● Task objective
The full listing is to be written out again, unchanged.

#### Supplied material

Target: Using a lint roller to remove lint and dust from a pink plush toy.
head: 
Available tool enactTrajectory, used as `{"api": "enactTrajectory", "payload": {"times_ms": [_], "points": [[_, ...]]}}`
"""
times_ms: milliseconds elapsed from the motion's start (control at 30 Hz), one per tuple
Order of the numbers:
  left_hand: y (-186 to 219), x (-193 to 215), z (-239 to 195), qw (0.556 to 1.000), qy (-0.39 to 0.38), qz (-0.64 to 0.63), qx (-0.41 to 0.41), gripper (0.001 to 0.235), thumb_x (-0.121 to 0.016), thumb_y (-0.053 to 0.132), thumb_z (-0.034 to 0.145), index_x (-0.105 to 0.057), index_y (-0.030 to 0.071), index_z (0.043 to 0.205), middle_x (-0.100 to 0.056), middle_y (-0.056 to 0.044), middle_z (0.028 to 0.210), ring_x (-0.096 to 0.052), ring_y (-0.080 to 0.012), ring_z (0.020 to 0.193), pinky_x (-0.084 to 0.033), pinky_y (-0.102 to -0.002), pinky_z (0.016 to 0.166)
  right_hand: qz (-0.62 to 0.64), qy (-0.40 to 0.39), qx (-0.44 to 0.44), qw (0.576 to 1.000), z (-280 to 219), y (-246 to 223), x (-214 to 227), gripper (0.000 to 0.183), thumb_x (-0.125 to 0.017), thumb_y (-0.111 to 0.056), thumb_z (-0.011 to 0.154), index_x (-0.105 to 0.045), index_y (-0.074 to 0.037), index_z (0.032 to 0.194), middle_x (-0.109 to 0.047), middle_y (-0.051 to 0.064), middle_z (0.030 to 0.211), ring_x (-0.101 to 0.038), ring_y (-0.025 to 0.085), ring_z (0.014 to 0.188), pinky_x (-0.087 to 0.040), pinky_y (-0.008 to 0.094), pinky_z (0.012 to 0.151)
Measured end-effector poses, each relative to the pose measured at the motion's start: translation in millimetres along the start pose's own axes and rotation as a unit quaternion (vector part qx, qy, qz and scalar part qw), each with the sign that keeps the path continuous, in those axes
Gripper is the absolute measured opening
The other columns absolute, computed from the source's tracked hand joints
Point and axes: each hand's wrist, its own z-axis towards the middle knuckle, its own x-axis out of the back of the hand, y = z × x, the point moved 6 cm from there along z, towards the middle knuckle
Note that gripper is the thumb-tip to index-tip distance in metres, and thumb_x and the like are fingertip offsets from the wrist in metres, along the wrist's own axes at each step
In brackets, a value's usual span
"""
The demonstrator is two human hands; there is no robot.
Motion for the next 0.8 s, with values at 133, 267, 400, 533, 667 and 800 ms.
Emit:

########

● Solution for this exercise
Target: Using a lint roller to remove lint and dust from a pink plush toy.
head: 
Available tool enactTrajectory, used as `{"api": "enactTrajectory", "payload": {"times_ms": [_], "points": [[_, ...]]}}`
"""
times_ms: milliseconds elapsed from the motion's start (control at 30 Hz), one per tuple
Order of the numbers:
  left_hand: y (-186 to 219), x (-193 to 215), z (-239 to 195), qw (0.556 to 1.000), qy (-0.39 to 0.38), qz (-0.64 to 0.63), qx (-0.41 to 0.41), gripper (0.001 to 0.235), thumb_x (-0.121 to 0.016), thumb_y (-0.053 to 0.132), thumb_z (-0.034 to 0.145), index_x (-0.105 to 0.057), index_y (-0.030 to 0.071), index_z (0.043 to 0.205), middle_x (-0.100 to 0.056), middle_y (-0.056 to 0.044), middle_z (0.028 to 0.210), ring_x (-0.096 to 0.052), ring_y (-0.080 to 0.012), ring_z (0.020 to 0.193), pinky_x (-0.084 to 0.033), pinky_y (-0.102 to -0.002), pinky_z (0.016 to 0.166)
  right_hand: qz (-0.62 to 0.64), qy (-0.40 to 0.39), qx (-0.44 to 0.44), qw (0.576 to 1.000), z (-280 to 219), y (-246 to 223), x (-214 to 227), gripper (0.000 to 0.183), thumb_x (-0.125 to 0.017), thumb_y (-0.111 to 0.056), thumb_z (-0.011 to 0.154), index_x (-0.105 to 0.045), index_y (-0.074 to 0.037), index_z (0.032 to 0.194), middle_x (-0.109 to 0.047), middle_y (-0.051 to 0.064), middle_z (0.030 to 0.211), ring_x (-0.101 to 0.038), ring_y (-0.025 to 0.085), ring_z (0.014 to 0.188), pinky_x (-0.087 to 0.040), pinky_y (-0.008 to 0.094), pinky_z (0.012 to 0.151)
Measured end-effector poses, each relative to the pose measured at the motion's start: translation in millimetres along the start pose's own axes and rotation as a unit quaternion (vector part qx, qy, qz and scalar part qw), each with the sign that keeps the path continuous, in those axes
Gripper is the absolute measured opening
The other columns absolute, computed from the source's tracked hand joints
Point and axes: each hand's wrist, its own z-axis towards the middle knuckle, its own x-axis out of the back of the hand, y = z × x, the point moved 6 cm from there along z, towards the middle knuckle
Note that gripper is the thumb-tip to index-tip distance in metres, and thumb_x and the like are fingertip offsets from the wrist in metres, along the wrist's own axes at each step
In brackets, a value's usual span
"""
The demonstrator is two human hands; there is no robot.
Motion for the next 0.8 s, with values at 133, 267, 400, 533, 667 and 800 ms.
Emit:

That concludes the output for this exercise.